The Lightning was a high speed interceptor tasked to shoot down nuclear
bombers, to say it was fast is an understatement.

He wasn't certified to fly that aircraft and was troubleshooting an electrical
problem that couldn't be reproduced in the hanger. So he was taking short
taxis down a closed portion of runway without a canopy. The equivalent of a
car mechanic reving your engine in the parking lot.

The reheater (aka afterburner) on the Lightning was the last position on the
throttle and there was a lock once engaged.

He wasn't having any luck reproducing the issue and so was going faster with
each attempt.
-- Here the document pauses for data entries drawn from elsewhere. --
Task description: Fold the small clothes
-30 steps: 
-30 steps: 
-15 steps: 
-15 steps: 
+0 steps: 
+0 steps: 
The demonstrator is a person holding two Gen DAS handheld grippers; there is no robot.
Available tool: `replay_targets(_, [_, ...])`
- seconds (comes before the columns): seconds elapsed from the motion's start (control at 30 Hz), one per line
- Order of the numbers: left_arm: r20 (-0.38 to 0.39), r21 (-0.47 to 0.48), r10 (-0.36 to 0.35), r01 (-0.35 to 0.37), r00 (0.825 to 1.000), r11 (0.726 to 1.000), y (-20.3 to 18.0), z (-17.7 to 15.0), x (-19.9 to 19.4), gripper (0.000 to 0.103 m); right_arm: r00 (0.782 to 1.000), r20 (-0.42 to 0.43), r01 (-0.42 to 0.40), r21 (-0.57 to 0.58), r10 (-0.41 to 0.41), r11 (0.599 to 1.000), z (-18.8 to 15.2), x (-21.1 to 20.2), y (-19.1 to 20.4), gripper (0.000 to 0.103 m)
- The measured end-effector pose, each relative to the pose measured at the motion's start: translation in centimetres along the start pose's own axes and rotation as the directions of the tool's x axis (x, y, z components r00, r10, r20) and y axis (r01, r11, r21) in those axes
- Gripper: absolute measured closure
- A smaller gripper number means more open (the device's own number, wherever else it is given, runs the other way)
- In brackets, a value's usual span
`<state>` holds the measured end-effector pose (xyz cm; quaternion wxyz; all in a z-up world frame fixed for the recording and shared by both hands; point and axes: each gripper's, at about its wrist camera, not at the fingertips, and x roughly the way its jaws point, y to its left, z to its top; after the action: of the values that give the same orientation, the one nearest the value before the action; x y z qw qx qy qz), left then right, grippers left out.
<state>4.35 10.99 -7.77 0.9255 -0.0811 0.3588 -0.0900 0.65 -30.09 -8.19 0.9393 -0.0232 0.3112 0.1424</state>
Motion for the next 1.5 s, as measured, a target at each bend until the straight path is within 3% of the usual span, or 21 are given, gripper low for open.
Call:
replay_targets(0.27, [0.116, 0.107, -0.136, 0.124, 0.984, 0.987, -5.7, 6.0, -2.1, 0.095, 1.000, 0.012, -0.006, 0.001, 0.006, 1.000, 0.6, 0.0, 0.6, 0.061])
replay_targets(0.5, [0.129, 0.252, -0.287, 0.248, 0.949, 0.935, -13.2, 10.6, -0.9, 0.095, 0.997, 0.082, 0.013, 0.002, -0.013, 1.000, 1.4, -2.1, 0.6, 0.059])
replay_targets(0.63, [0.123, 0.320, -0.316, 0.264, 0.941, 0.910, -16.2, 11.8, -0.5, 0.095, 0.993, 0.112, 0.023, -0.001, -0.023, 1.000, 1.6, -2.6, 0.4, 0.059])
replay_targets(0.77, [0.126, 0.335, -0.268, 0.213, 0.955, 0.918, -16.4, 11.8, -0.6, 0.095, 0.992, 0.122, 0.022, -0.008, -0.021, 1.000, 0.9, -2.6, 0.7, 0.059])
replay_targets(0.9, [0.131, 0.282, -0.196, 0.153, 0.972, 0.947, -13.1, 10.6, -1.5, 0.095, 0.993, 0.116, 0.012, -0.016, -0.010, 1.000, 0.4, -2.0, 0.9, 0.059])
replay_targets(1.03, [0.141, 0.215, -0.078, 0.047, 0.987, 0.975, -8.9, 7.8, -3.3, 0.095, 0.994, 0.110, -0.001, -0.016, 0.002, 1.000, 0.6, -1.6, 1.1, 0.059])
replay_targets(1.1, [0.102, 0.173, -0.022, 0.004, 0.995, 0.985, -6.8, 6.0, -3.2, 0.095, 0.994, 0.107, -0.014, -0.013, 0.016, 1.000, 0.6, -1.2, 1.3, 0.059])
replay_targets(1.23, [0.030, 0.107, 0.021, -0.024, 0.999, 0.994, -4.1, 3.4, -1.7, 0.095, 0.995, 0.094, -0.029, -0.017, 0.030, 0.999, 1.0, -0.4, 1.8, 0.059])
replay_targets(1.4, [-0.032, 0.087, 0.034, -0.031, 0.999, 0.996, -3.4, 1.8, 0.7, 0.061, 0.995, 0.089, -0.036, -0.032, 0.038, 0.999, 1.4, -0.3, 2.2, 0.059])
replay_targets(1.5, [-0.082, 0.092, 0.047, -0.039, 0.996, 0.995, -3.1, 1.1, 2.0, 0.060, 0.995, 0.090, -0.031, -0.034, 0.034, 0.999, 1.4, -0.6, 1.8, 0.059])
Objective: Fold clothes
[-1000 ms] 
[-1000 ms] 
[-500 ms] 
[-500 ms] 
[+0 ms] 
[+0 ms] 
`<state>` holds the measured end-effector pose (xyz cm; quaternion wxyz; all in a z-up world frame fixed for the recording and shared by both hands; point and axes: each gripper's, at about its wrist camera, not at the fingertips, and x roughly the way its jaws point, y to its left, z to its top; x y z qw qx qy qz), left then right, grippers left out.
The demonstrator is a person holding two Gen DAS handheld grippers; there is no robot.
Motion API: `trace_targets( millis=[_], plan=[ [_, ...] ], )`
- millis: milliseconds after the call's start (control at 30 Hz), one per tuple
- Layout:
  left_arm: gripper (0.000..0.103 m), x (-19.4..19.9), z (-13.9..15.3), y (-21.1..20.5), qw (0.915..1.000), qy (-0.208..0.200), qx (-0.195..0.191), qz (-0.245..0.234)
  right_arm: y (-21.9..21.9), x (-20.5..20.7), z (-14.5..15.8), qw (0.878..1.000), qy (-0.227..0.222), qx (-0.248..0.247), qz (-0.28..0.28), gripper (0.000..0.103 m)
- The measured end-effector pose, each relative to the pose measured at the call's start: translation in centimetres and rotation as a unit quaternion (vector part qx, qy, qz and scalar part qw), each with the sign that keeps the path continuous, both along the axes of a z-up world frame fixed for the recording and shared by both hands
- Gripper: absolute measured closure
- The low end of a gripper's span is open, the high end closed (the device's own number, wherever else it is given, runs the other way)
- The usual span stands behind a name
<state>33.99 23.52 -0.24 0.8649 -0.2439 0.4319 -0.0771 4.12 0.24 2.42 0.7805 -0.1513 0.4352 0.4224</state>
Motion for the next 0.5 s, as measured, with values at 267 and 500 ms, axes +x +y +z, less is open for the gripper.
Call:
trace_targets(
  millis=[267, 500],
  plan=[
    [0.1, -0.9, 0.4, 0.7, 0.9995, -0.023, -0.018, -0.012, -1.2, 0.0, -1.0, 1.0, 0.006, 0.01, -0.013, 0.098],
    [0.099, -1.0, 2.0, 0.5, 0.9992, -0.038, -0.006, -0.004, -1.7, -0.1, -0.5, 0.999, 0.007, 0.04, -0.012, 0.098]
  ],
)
He accidentally engaged the reheater and went flying down the
runway.

Before he could manage to disengage the reheater he had to avoid another
aircraft and after that the runway ran out so he had to choose between
crashing and taking off.

Once up it took him 4 approaches to bring it down without a canopy.

------
tschwimmer
I took a look at the US Air Force subreddit[0] and lots of people who maintain
these jets are skeptical as to the accidental nature of this incident.
According to several comments there are many physical failsafes that would
need to be deactivated in order for this to happen. The incident occurred in
Belgium but it’s hard to believe their F-16s are significantly different.

[0]
[https://reddit.com/r/AirForce/comments/9nyorn/belgium_techni...](https://reddit.com/r/AirForce/comments/9nyorn/belgium_technician_sets_off_an_f16_cannon_during/)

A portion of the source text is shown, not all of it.